LEGO Batman Fo-Evah

My preschool-aged son has taken to lamenting that if I don’t help him RIGHT NOW then whatever his need, it will go unmet “fo-evah!”

Case in point, I was nursing the baby on the couch next to him and couldn’t spare a hand at the moment to dig through the couch cushions for the LEGO Batman helmet he dropped. This is after I told him to be careful not to drop the LEGO Batman helmet so naturally this was all my fault. His response to my failure to respond immediately was, “Now it gonna be gone FO-EVAH, Mom.” Direct eye contact, sad puppy face, he repeats, “Fo-evvvvah.”

This is a silly example. My kid is smart and sometimes lazy and he could easily have gotten his own damn LEGO piece. But “forever” is a concept that gets thrown around a lot more often than it applies.

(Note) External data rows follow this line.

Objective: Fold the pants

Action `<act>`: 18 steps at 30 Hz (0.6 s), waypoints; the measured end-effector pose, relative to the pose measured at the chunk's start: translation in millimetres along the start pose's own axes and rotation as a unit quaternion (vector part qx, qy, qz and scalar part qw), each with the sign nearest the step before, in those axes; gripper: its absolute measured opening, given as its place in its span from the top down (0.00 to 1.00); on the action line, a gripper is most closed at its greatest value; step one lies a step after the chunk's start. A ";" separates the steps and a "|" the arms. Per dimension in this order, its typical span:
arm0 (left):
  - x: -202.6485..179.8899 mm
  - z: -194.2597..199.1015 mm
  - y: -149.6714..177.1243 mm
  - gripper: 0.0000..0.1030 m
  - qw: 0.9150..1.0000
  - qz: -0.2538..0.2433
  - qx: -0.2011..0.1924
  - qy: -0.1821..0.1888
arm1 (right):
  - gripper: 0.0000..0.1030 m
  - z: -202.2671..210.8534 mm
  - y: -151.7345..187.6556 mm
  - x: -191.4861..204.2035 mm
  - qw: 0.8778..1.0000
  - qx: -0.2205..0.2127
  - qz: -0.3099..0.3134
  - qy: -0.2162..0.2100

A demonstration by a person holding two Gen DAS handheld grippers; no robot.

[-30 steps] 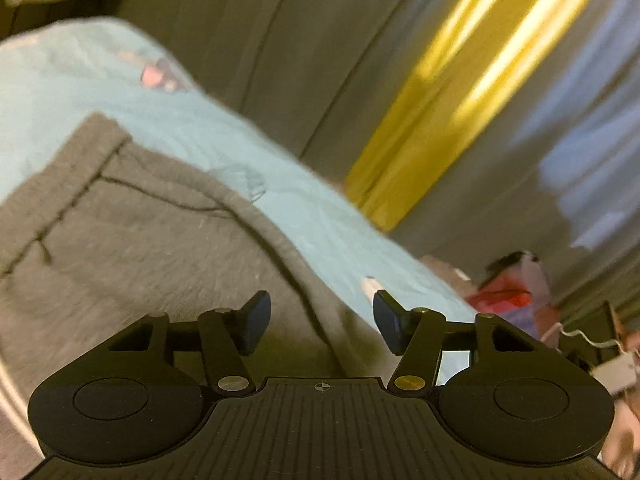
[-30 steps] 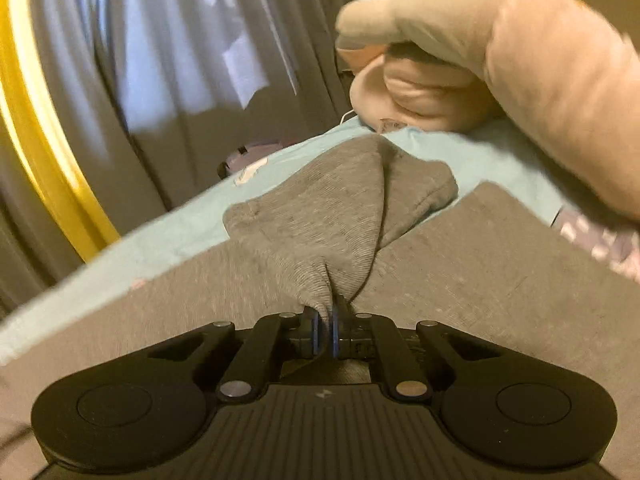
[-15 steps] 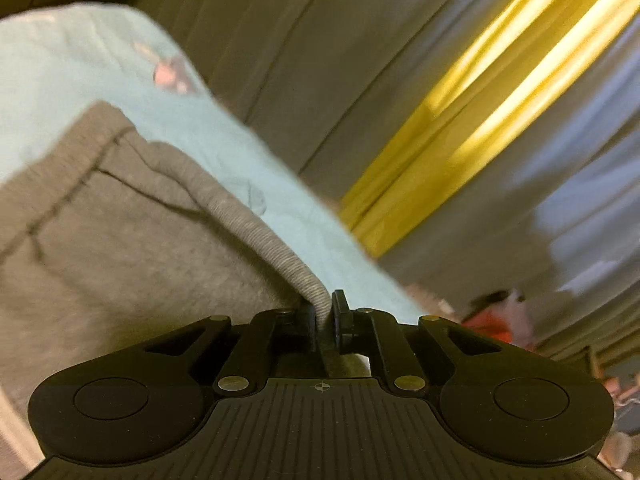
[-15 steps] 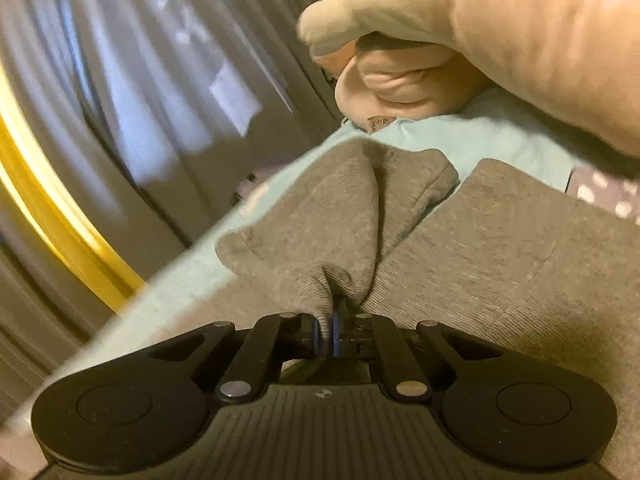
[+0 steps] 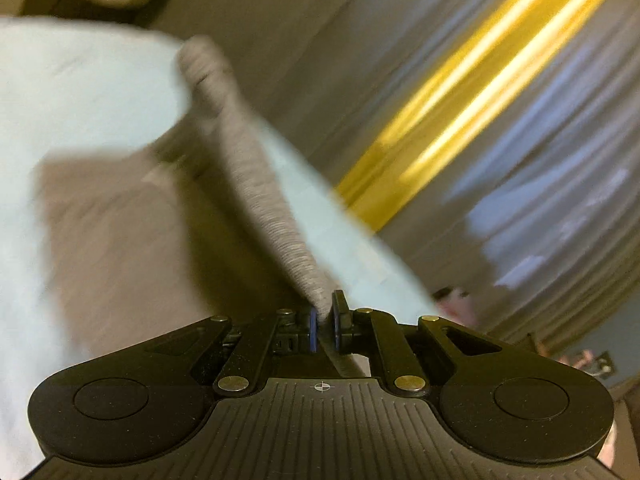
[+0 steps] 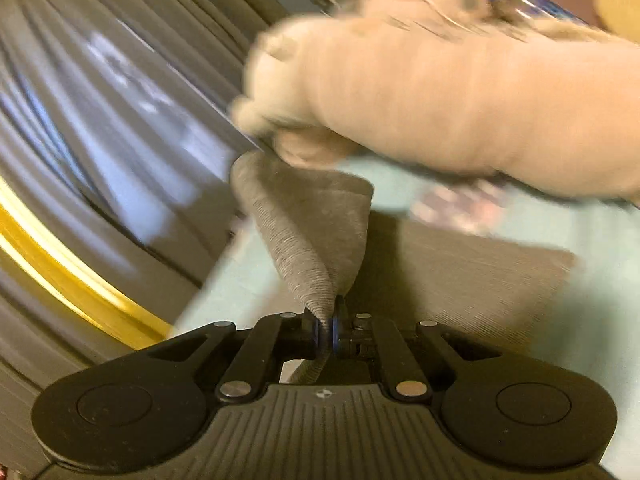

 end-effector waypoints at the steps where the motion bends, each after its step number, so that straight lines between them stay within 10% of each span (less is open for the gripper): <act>1: 12.9 -0.4 8.2 0.91 1.000 0.013 0.011 -0.016 | 0.95 -0.5 2.7 -9.1 1.000 0.016 -0.016 0.019; 5: 47.1 -11.1 22.3 0.87 0.997 0.055 0.038 -0.038 | 0.90 -15.2 13.0 -32.8 0.996 0.066 -0.043 0.052; 10: 56.9 -18.7 0.7 0.46 0.996 0.069 -0.002 -0.048 | 0.81 -29.8 14.9 -39.0 0.994 0.076 -0.072 0.030; 14: 78.3 -39.1 -15.4 0.52 0.990 0.122 0.002 -0.070 | 0.82 -37.7 14.9 -37.9 0.993 0.082 -0.074 0.031; 16: 92.7 -40.4 -17.8 0.90 0.985 0.158 0.006 -0.073 | 0.89 -35.2 15.6 -34.5 0.995 0.078 -0.058 0.039; 18: 97.5 -38.6 -21.9 0.90 0.983 0.168 0.009 -0.069 | 0.94 -30.3 15.0 -29.1 0.996 0.076 -0.033 0.045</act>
Point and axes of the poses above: each gripper's, at about its wrist camera, not at the fingertips, and z roughly against the way its jaws point, x to its left, y to its underside, the point moved 1 cm from there along -z, roughly the way its jaws point, and after that the axes turned 2 degrees about z, right-handed, at the moved point
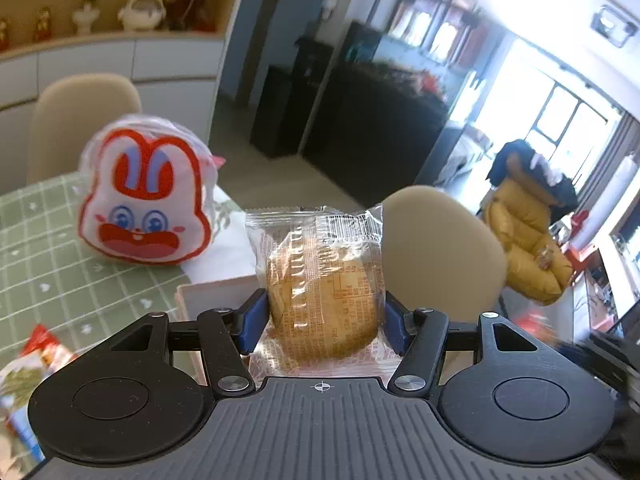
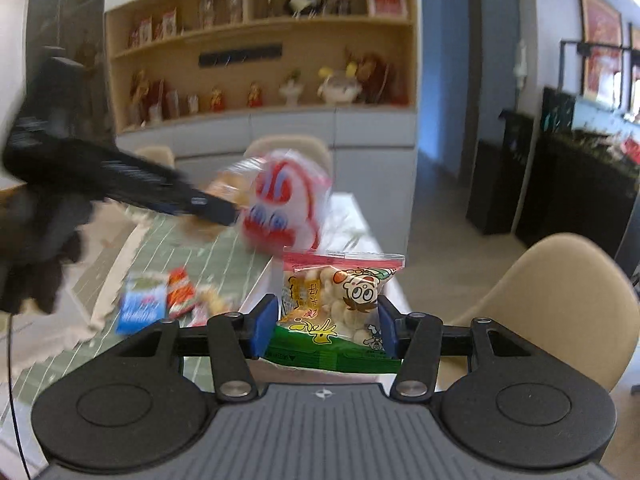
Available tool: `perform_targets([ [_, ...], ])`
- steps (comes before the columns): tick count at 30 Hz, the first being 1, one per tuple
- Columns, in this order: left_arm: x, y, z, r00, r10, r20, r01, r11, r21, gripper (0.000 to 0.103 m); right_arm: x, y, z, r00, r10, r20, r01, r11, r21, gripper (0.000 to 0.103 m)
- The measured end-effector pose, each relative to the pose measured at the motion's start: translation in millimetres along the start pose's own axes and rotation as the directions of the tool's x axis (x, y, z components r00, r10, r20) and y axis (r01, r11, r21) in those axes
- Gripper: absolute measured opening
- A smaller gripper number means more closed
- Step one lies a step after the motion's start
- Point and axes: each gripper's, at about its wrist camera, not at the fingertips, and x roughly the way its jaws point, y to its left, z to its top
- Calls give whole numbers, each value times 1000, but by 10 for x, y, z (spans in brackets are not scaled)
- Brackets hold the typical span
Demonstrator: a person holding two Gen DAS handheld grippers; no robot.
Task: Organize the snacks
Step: 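Carry the bread cake into the pink box while the right tool drops the green packet in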
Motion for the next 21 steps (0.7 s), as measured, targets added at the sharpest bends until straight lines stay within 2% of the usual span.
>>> perform_targets([
  [2,360,44,39,998,18,-59,-19,999,-28,65,3,-92,-14,1000,-11,3,11,1000,11,52],
  [5,870,205,-97,986,0,-169,-17,995,-98,65,66,-251,-116,999,-29,-28,30,999,31,52],
  [7,1221,313,-267,971,-6,-238,-28,990,-139,65,126,-366,-199,997,-55,-62,57,997,43,52],
  [9,1452,412,-465,957,35,-289,-80,986,-144,63,176,-463,-282,994,-69,-85,72,996,42,52],
  [10,1519,408,-521,954,82,-290,-122,985,-122,62,202,-515,-323,993,-71,-94,75,996,40,52],
  [11,1529,397,-585,952,147,-268,-175,981,-86,66,228,-556,-359,992,-70,-102,75,996,39,52],
  [14,1360,355,-672,955,253,-151,-265,962,-60,60,387,-681,-441,990,-55,-130,61,997,39,52],
  [15,1262,365,-706,960,250,-123,-262,961,-94,60,458,-702,-465,989,-45,-140,52,998,43,52],
  [18,955,416,-835,982,174,-74,-186,957,-222,60,661,-757,-503,986,4,-169,6,998,59,52],
  [21,644,301,-1023,984,174,-44,-179,950,-256,60,947,-715,-449,980,75,-185,-67,996,53,52],
])
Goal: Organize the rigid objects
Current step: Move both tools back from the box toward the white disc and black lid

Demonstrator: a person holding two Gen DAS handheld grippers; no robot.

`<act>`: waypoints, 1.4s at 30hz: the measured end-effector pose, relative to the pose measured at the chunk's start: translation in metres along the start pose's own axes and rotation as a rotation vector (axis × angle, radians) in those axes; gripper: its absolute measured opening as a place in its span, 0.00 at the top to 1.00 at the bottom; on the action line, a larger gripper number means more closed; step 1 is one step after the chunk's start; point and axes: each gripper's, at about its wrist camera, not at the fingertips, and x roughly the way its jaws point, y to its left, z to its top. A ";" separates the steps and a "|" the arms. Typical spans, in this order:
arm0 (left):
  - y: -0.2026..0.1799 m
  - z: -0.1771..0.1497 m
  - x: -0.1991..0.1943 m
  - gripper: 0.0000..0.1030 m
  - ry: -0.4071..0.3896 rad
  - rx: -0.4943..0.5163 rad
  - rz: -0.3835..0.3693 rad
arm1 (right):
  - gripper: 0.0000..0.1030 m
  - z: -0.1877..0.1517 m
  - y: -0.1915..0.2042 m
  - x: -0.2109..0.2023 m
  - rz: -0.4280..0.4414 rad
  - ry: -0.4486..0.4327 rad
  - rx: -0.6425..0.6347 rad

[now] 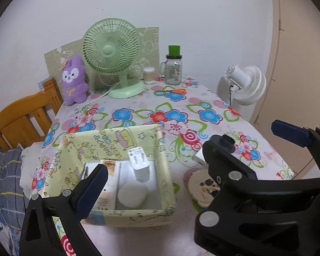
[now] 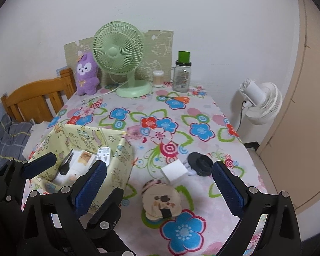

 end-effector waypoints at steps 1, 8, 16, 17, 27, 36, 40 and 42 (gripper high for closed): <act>-0.002 0.000 0.000 0.00 -0.002 0.003 -0.003 | 0.02 0.000 -0.002 -0.001 -0.005 0.000 0.004; -0.016 0.002 0.000 0.00 -0.013 0.015 -0.002 | 0.02 -0.004 -0.019 -0.004 -0.033 -0.007 0.030; -0.025 0.001 0.002 0.00 -0.020 0.007 0.008 | 0.01 -0.008 -0.032 -0.007 -0.027 -0.035 0.018; -0.027 0.001 0.003 0.00 -0.019 0.013 0.008 | 0.01 -0.008 -0.033 -0.007 -0.031 -0.036 0.016; -0.047 -0.002 0.014 0.00 -0.015 0.032 0.000 | 0.00 -0.016 -0.055 0.001 -0.054 -0.035 0.033; -0.064 -0.006 0.031 0.00 -0.004 0.062 -0.007 | 0.00 -0.025 -0.070 0.014 -0.067 -0.014 0.036; -0.071 -0.009 0.037 0.00 0.007 0.065 -0.016 | 0.00 -0.029 -0.074 0.020 -0.067 -0.009 0.025; -0.072 -0.011 0.041 0.00 0.020 0.057 -0.031 | 0.00 -0.030 -0.077 0.024 -0.066 -0.006 0.020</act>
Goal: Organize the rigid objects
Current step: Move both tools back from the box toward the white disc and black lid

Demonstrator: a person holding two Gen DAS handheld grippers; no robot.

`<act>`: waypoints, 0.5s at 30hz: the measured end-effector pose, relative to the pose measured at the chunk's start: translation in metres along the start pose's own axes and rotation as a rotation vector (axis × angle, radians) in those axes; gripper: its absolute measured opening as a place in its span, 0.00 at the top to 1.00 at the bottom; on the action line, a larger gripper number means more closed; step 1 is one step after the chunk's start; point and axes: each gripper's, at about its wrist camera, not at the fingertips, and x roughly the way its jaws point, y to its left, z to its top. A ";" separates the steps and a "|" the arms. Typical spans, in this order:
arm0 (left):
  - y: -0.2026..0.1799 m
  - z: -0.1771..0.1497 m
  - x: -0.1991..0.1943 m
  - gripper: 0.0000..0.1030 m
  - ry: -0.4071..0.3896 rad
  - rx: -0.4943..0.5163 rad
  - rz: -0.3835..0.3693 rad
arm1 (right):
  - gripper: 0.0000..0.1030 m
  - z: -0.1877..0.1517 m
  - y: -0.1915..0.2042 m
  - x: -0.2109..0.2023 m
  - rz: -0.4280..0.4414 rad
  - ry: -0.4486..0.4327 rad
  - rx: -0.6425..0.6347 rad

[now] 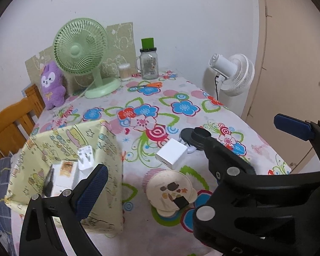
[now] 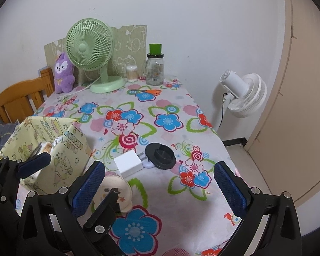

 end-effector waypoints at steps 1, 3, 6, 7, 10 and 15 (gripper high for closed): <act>-0.001 -0.001 0.002 0.00 0.005 -0.003 -0.008 | 0.00 -0.001 -0.001 0.002 0.001 0.002 -0.002; -0.004 -0.003 0.005 0.00 0.006 -0.008 -0.017 | 0.00 -0.004 -0.003 0.005 0.007 0.006 -0.005; -0.009 -0.007 0.008 0.00 -0.005 -0.005 -0.016 | 0.00 -0.008 -0.007 0.011 0.012 0.013 -0.005; -0.011 -0.008 0.009 0.00 -0.004 -0.003 -0.016 | 0.00 -0.009 -0.008 0.013 0.014 0.019 -0.006; -0.017 -0.011 0.014 0.00 0.000 0.001 -0.022 | 0.00 -0.013 -0.012 0.021 0.017 0.028 -0.009; -0.024 -0.018 0.018 0.00 -0.045 -0.012 0.022 | 0.00 -0.019 -0.016 0.030 0.023 0.022 -0.016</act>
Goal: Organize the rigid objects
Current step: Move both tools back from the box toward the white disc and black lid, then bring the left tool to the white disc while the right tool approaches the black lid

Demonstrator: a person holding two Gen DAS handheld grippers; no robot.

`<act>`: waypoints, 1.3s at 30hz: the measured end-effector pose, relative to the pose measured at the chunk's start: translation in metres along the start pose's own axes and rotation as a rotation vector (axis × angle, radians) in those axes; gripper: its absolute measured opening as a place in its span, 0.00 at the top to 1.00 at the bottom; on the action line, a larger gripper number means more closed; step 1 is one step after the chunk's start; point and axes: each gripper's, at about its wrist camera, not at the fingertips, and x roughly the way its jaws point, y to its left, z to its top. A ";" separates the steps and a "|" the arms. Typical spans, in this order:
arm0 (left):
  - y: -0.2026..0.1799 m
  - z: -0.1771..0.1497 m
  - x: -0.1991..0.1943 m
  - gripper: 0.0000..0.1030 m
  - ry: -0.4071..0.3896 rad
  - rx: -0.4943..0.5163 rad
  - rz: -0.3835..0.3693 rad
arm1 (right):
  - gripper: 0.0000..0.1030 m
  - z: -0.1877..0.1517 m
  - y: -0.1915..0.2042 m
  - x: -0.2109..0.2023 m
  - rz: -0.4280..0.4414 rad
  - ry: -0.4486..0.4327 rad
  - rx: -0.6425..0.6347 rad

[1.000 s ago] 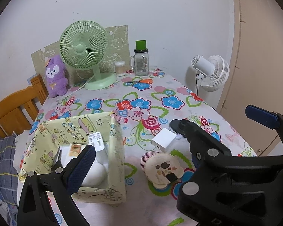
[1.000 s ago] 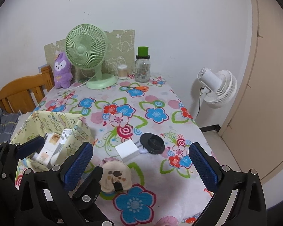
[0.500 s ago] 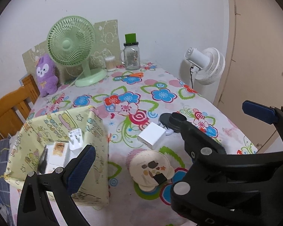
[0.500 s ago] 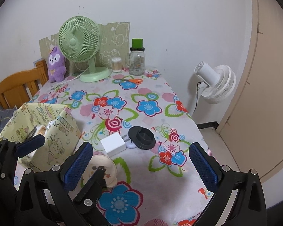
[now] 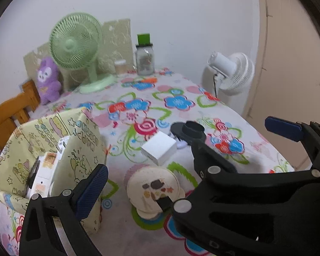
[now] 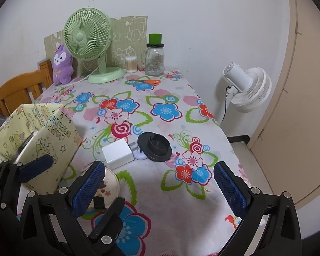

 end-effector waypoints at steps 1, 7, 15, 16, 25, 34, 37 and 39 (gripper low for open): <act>-0.002 -0.001 0.000 0.00 -0.007 0.002 0.005 | 0.00 -0.001 -0.001 0.002 0.003 0.001 0.000; -0.004 -0.005 0.012 0.01 0.046 -0.043 -0.040 | 0.00 -0.008 -0.009 0.011 0.015 0.006 0.015; -0.009 -0.015 0.033 0.01 0.087 -0.032 -0.011 | 0.00 -0.018 -0.011 0.028 -0.012 0.031 -0.027; -0.009 -0.016 0.036 0.01 0.092 -0.030 -0.009 | 0.00 -0.019 -0.012 0.031 -0.012 0.036 -0.023; -0.005 -0.020 0.057 0.02 0.137 -0.050 0.011 | 0.00 -0.025 -0.013 0.050 -0.016 0.066 -0.018; -0.003 -0.019 0.068 0.03 0.153 -0.041 0.056 | 0.00 -0.023 -0.012 0.064 -0.011 0.088 -0.028; -0.003 -0.020 0.070 0.03 0.162 -0.044 0.065 | 0.00 -0.022 -0.011 0.067 -0.011 0.091 -0.038; -0.003 -0.020 0.070 0.03 0.160 -0.047 0.069 | 0.00 -0.023 -0.011 0.068 -0.006 0.091 -0.037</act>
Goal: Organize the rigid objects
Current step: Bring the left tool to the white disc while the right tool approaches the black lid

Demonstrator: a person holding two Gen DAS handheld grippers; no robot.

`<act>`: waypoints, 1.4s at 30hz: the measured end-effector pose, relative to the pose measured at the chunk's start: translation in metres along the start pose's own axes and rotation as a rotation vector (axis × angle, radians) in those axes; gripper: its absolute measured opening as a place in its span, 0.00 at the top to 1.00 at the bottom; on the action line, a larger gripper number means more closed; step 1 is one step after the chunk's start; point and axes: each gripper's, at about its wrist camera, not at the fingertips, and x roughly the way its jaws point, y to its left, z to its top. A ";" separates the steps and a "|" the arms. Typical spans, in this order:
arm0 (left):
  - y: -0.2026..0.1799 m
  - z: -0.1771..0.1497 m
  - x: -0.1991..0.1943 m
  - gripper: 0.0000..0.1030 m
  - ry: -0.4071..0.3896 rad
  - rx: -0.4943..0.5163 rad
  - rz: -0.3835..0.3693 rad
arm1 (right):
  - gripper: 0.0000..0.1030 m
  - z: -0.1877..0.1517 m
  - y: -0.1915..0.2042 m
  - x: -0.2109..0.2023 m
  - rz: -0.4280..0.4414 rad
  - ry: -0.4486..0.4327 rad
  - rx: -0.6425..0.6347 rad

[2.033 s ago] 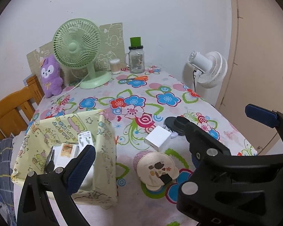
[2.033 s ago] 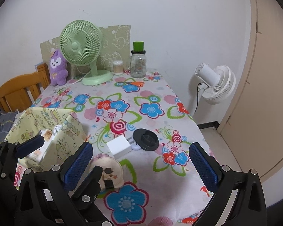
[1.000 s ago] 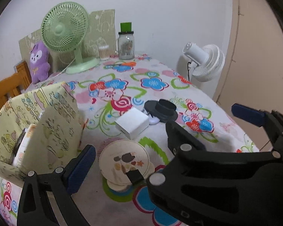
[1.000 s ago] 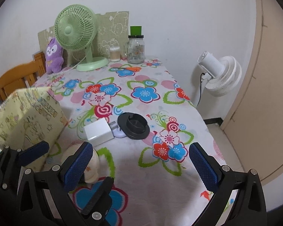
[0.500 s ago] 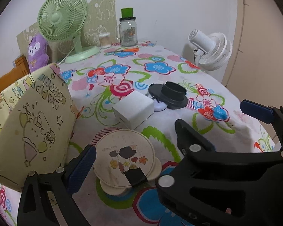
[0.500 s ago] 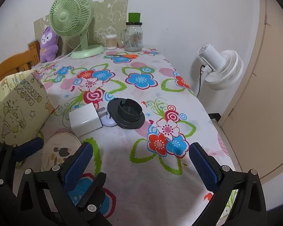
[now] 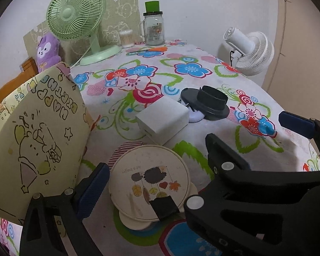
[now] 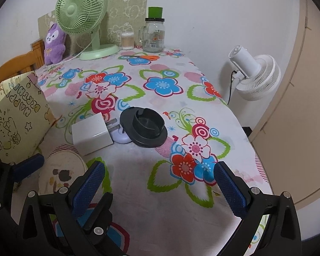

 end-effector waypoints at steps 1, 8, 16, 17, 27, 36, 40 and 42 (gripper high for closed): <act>0.000 0.000 0.000 0.02 -0.001 0.001 0.002 | 0.00 0.000 -0.001 0.001 0.002 0.001 0.003; 0.000 -0.002 0.000 0.03 -0.013 0.006 0.003 | 0.00 -0.004 -0.007 0.006 0.018 0.019 0.046; -0.004 -0.002 -0.004 0.19 -0.045 0.013 0.011 | 0.00 -0.001 -0.006 0.011 0.034 0.011 0.021; -0.004 -0.002 -0.004 0.20 -0.047 0.012 0.014 | 0.00 0.000 -0.007 0.012 0.034 0.013 0.017; -0.001 0.011 0.003 0.27 -0.012 0.007 0.002 | 0.02 0.018 -0.005 0.019 0.051 0.013 -0.072; 0.006 0.006 0.004 0.09 0.046 -0.070 0.027 | 0.12 0.031 0.000 0.032 0.093 0.031 -0.122; 0.002 0.007 0.000 0.25 0.049 -0.060 -0.018 | 0.12 0.031 -0.002 0.035 0.130 0.042 -0.111; 0.002 0.008 0.000 0.26 0.050 -0.048 -0.023 | 0.12 0.031 -0.004 0.037 0.126 0.047 -0.098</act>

I have no problem with children and teens misunderstanding the nature of “forever” because they haven’t lived long enough to see how often things change. I can’t think of a better example right now than with my infant. Days go by and everything changes! She grows, she learns a new skill, she likes a faster speed on her baby swing, she can hold a bottle by herself? (That one’s new!)

And most things, I realize, change so slowly that you don’t always notice: how my preschooler needs a haircut before I realize it looks any different than the last time it was cut, that he doesn’t need his food cut in such small pieces anymore, that he knows the word “catastrophe” and uses it in hyperbole like, way too often.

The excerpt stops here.